◆ HOW TO COMPLETE THIS TASK
How many lines of the data contain "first"? Reply with the number alone.

◆ SUPPLIED INFORMATION
* * * * *

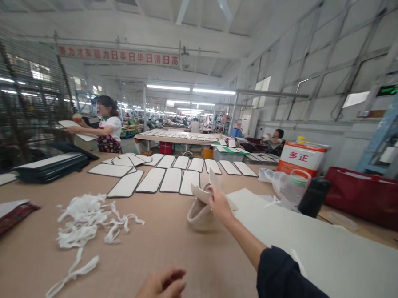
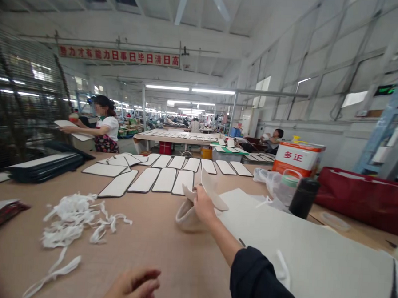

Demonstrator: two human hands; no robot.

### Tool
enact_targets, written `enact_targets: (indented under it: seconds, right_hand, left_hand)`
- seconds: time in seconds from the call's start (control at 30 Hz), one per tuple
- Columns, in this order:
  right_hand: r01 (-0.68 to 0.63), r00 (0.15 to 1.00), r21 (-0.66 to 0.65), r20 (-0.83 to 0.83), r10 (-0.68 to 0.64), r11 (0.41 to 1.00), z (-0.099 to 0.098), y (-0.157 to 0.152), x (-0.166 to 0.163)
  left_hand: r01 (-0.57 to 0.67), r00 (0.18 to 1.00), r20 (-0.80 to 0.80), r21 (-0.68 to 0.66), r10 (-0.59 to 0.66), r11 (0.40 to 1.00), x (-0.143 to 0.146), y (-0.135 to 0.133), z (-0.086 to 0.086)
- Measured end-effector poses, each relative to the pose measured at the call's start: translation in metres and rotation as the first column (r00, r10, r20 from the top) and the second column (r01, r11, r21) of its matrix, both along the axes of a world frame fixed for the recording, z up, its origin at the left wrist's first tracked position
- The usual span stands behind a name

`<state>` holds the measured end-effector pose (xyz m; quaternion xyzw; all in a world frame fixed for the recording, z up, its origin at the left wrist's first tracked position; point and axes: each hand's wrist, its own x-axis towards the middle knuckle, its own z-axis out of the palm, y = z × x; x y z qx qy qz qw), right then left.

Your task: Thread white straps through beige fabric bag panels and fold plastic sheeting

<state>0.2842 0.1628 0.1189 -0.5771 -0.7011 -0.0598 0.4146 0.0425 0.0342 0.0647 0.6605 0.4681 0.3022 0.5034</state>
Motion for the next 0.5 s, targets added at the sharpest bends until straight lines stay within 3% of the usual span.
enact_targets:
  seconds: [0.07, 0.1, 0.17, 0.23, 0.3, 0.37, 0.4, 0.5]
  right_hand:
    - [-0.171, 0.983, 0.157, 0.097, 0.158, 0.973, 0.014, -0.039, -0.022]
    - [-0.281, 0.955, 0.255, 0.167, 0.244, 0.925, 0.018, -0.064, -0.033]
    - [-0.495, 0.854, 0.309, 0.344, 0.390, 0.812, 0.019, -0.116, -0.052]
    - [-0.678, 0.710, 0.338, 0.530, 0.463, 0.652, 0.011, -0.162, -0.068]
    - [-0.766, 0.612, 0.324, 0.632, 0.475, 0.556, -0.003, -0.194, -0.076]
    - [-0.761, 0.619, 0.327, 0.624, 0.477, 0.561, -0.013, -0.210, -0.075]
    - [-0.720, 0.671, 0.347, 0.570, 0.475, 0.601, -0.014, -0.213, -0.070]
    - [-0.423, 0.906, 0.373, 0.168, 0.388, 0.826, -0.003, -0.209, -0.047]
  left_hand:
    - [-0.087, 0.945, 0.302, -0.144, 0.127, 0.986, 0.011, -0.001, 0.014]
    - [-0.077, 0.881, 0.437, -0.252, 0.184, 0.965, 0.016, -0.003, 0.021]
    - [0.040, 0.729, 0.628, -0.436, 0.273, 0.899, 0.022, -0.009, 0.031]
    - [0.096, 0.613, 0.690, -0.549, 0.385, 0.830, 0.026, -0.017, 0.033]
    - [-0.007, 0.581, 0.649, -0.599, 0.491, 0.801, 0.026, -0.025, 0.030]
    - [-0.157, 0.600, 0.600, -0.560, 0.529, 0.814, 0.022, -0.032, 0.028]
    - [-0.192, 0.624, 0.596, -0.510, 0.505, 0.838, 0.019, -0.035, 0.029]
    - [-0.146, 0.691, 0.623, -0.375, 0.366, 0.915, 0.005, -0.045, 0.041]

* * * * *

◆ REPLY TO THE TASK
2